Breakthrough deal: The big breakthrough came in May when Gazprom Chairman Alexey Miller and the Chairman of China National Petroleum Corporation (CNPC), Zhou Jiping signed the historic trade deal – in the presence of Russia’s President, Vladimir Putin, and China’s President, Xi Jinping. Negotiations had dragged on for more than a decade, with many false dawns and with pricing being the main sticking point.

The deal signed in May is for 38 Bcm/year, starting in 2019, on take-or-pay terms, at an oil-linked price estimated to be around $10/MMBtu. Gas is to be supplied via the eastern of two proposed routes (see map), with a deal for exports via the proposed western route still a distant prospect. Just days after the signing of the export deal with China, Miller signed an order to begin implementation of the projects needed to fulfill that deal – but the 2019 deadline nevertheless looks challenging.

GAZPROM’S EASTERN GAS PROGRAMME – Gazprom is currently working on ambitious schemes to develop new gas production centres and transmission pipelines in the eastern part of the country. The priorities will be to supply Russian customers, then to construct an LNG plant at Vladivostok, and then to export gas by pipeline to China.

The Power of Siberia pipeline will transport gas from new production centres in Yakutia (the Chayandinskoye field) and Irkutsk (the Kovyktinskoye field) eastwards into China, at Blagoveshchensk, and onwards to Vladivostok, to supply the proposed LNG project. Gazprom intends to bring the first 5 million tonne/year train on stream in 2018 and the second in 2020.

The Chayandinskoye oil, gas and condensate field is the cornerstone for the Yakutia gas production centre. It has recoverable reserves of 1.45 Tcm of gas and some 93 million tonnes of liquid hydrocarbons. At full capacity it will produce up to 25 Bcm/year of gas and 1.5 million tonnes/years of oil.

Gazprom’s existing gas projects in far-eastern Russia, notably on and offshore Sakhalin island, will be tied into the overall system by Power of Siberia and the Sakhalin-Khabarovsk-Vladivostok gas transmission system.

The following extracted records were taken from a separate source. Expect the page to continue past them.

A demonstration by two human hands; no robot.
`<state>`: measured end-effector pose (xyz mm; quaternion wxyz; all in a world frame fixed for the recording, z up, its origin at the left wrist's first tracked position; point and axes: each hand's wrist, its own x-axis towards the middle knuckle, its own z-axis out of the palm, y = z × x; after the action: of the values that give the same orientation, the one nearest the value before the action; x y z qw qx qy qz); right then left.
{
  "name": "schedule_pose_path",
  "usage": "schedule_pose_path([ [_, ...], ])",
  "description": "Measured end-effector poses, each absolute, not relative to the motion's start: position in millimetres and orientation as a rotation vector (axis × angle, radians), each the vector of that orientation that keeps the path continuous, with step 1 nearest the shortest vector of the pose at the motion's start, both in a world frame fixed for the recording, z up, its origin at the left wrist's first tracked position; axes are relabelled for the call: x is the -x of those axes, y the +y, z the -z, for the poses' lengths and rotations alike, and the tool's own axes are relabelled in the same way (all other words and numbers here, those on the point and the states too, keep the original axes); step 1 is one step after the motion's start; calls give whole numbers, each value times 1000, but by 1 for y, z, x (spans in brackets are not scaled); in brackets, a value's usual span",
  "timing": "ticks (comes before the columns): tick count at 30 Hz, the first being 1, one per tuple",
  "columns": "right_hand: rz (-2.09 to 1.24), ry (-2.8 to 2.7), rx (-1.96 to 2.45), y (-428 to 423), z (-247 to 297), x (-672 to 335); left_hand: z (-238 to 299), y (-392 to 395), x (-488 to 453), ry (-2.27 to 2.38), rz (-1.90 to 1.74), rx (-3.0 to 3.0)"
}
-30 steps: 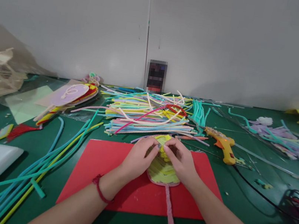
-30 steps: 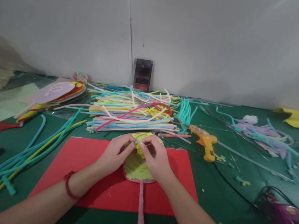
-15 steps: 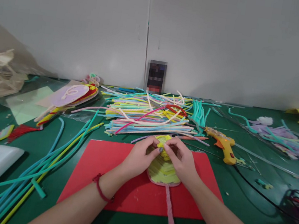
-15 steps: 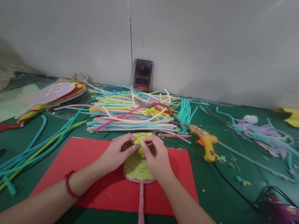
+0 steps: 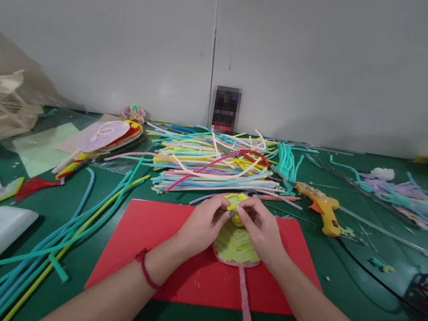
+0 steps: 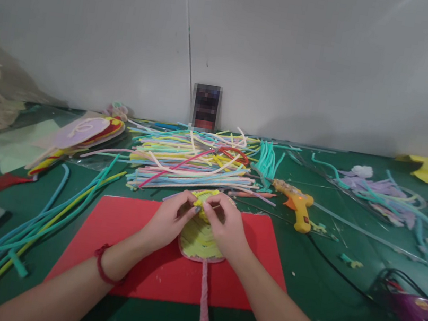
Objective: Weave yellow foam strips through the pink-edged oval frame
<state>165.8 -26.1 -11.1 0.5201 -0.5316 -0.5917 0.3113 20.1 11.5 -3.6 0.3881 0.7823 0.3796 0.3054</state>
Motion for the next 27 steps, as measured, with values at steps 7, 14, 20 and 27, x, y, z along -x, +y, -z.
schedule_pose_path([
  [7, -718, -1434, 1288, -25, 10, -164, 2, 11, -20, 971, -743, -2011],
  [14, -604, -1459, 1355, -29, 7, -163, 3, 10, -20, 987, -725, -2072],
  [20, -636, -1436, 1394, -28, 10, -164, 1, 12, -20, 999, -765, -1956],
  [27, -658, -1524, 1350, -27, 9, -165, -4, 13, -20, 1019, -873, -1747],
])
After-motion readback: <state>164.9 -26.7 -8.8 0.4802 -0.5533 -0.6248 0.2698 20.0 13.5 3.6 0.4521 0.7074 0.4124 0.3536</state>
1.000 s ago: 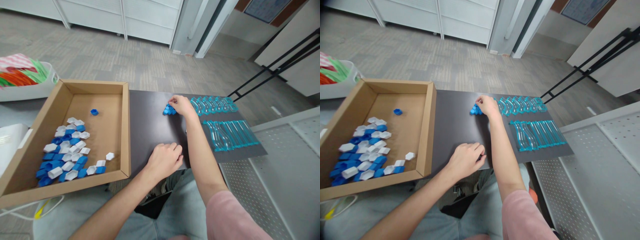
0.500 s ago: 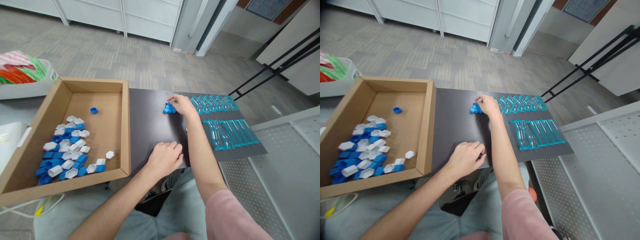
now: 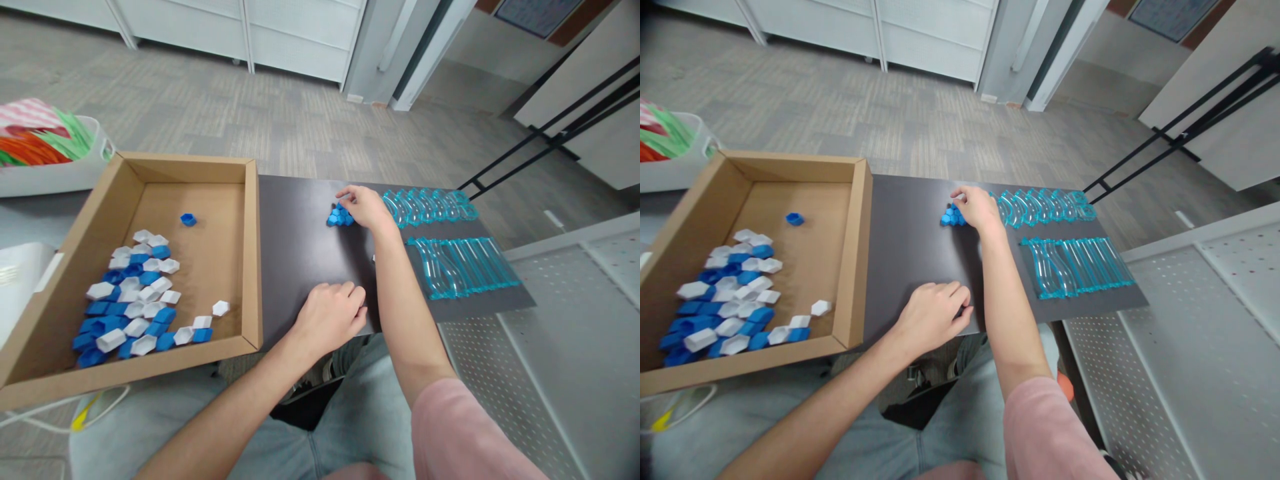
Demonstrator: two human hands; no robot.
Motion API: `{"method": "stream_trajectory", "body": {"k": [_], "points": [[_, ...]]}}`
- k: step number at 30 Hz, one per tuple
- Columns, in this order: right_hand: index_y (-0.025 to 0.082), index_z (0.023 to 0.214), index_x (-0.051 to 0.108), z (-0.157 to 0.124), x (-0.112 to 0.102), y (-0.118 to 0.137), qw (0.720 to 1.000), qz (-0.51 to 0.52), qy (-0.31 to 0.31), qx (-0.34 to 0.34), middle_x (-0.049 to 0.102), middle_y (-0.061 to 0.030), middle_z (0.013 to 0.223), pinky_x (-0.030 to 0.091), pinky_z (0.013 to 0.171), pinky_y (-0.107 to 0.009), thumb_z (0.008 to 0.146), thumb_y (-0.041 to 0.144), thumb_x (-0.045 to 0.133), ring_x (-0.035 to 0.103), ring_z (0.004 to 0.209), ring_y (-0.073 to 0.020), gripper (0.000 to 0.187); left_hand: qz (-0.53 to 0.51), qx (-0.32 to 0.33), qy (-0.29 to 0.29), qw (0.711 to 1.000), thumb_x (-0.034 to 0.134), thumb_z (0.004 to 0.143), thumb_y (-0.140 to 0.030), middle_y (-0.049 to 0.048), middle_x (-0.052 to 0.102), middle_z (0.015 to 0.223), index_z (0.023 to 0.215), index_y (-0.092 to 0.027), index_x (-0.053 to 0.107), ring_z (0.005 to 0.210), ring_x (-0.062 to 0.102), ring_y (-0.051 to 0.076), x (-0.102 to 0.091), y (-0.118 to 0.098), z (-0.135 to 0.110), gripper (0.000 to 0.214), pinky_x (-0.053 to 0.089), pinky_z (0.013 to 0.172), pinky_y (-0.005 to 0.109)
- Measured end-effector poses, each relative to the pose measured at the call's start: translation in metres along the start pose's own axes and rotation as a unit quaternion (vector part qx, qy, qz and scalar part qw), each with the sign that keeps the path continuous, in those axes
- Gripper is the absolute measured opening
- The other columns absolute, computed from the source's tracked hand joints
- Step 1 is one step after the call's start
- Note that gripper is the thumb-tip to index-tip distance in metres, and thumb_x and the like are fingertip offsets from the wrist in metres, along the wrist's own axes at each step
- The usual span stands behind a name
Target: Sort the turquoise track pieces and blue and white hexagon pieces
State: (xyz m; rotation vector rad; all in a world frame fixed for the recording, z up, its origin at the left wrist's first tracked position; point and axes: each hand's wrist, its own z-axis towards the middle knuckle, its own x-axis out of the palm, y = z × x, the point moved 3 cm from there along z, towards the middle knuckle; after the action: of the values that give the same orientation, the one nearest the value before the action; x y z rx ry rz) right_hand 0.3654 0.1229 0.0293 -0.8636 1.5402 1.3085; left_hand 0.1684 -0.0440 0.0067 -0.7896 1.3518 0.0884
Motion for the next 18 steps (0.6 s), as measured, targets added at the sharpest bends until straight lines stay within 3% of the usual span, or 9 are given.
{"method": "stream_trajectory", "body": {"k": [10,18], "points": [[0.026,0.116,0.086,0.0036,0.0023,-0.0022,1.000,0.025,-0.001,0.006,0.089,-0.0045,0.120,0.061,0.103,-0.034,0.102,0.020,0.075,0.082,0.113,-0.0229,0.019,0.005,0.002,-0.009,1.000,0.061,0.113,-0.032,0.0040,0.080,0.108,0.109,-0.023,0.072,0.096,0.079,0.027,0.0008,0.0001,-0.0018,0.015,0.049,0.078,0.045],[0.025,0.118,0.085,0.0016,0.0024,-0.0012,0.999,0.040,0.003,-0.001,0.089,-0.0051,0.119,0.062,0.101,-0.034,0.102,0.019,0.074,0.082,0.109,-0.0218,0.021,0.008,0.001,-0.005,1.000,0.060,0.113,-0.033,0.0038,0.080,0.107,0.110,-0.023,0.072,0.096,0.079,0.027,0.0002,-0.0002,-0.0004,0.016,0.049,0.077,0.045]]}}
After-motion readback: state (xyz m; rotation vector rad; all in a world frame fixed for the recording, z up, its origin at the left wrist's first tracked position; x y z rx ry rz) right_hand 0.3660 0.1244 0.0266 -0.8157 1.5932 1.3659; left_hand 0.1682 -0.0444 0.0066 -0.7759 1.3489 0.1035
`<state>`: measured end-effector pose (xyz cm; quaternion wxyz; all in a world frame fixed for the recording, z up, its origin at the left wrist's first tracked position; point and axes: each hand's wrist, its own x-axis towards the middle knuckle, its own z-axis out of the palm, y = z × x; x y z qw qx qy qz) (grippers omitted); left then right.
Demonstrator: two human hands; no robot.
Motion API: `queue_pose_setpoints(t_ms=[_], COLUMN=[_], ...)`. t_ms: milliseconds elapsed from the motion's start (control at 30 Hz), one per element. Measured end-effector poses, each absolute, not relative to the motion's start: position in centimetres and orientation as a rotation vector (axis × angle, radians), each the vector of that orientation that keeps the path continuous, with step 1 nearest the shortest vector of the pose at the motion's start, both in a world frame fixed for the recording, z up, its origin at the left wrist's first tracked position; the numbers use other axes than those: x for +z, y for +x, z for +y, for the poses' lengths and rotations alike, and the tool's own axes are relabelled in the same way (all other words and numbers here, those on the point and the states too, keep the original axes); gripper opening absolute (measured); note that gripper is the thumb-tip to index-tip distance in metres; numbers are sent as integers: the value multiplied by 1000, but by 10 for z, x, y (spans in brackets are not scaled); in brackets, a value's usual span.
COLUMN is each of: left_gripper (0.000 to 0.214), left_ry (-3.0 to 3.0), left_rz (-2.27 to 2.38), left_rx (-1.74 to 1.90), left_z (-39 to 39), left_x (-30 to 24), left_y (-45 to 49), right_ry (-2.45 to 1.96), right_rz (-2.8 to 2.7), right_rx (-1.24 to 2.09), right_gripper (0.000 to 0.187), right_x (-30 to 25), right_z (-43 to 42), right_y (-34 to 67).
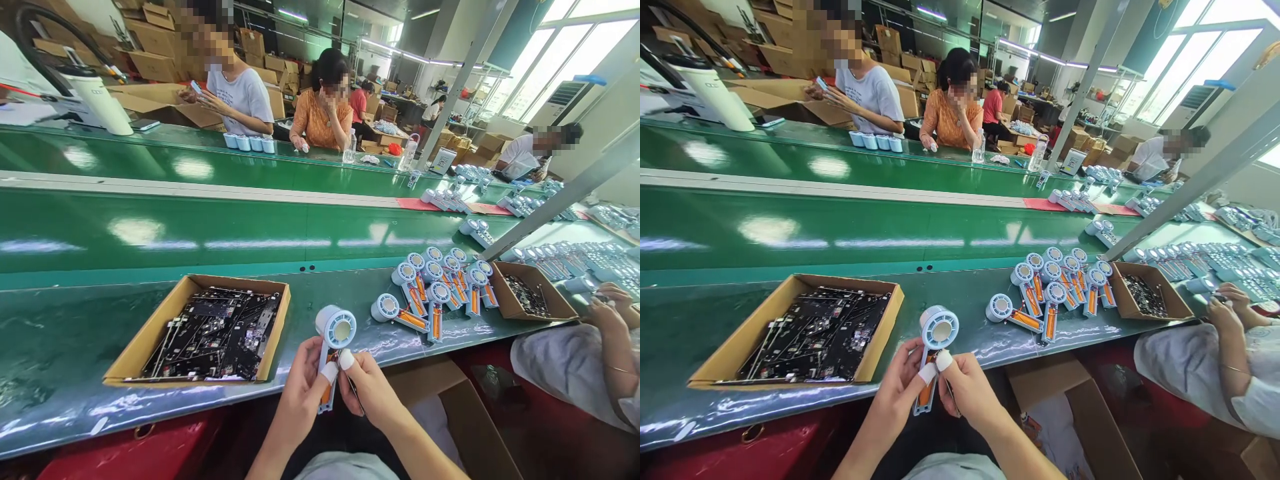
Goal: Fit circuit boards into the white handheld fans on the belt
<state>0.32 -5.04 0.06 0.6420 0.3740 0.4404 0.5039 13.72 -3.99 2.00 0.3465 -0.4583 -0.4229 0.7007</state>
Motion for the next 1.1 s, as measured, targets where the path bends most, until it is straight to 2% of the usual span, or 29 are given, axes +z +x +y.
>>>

Gazprom has been talking about developing its natural gas resources in the eastern part of the country for the best part of two decades, for both domestic supply and to export gas to Asia. However, until recently, it was doing very well out of exporting gas to Europe, where it was getting good – oil-indexed – prices and where demand growth seemed inexorable. Three major developments have called these demand and pricing assumptions into question.

One was the economic crisis that Europe suffered following the global economic downturn that took hold in 2008, which had a big impact on demand for natural gas.

Another has been the development of climate and energy policies that have boosted investment in subsidised renewable energy sources.

The third development has been the shale gas production boom in the United States. LNG originally targeted at the US instead found its way to Europe, putting pressure on gas pricing mechanisms in Europe. At the same time, cheap gas displaced coal from power generation in the US, leading to a glut of cheap US coal, which has been displacing gas from Europe’s power generation fuel mix.

More recently, the dispute between Russia and western powers over Ukraine has led to concerns about Europe’s overdependence on Russian gas.

There are now moves in Europe to diversify supplies and, in some countries, to reduce dependence on gas over the long term. This has exacerbated Russia’s need to find new export markets for its gas.

Pollution concerns: China’s reasons for wanting the deal were just as compelling as Russia’s. Reducing coal consumption growth has become a priority for the government because it has come under increasing pressure to address the negative environmental effect of coal use, particularly air pollution.

A key part of the strategy is to increase the use of natural gas, demand for which is growing at an accelerating rate – much faster than China’s current capability to grow its indigenous production.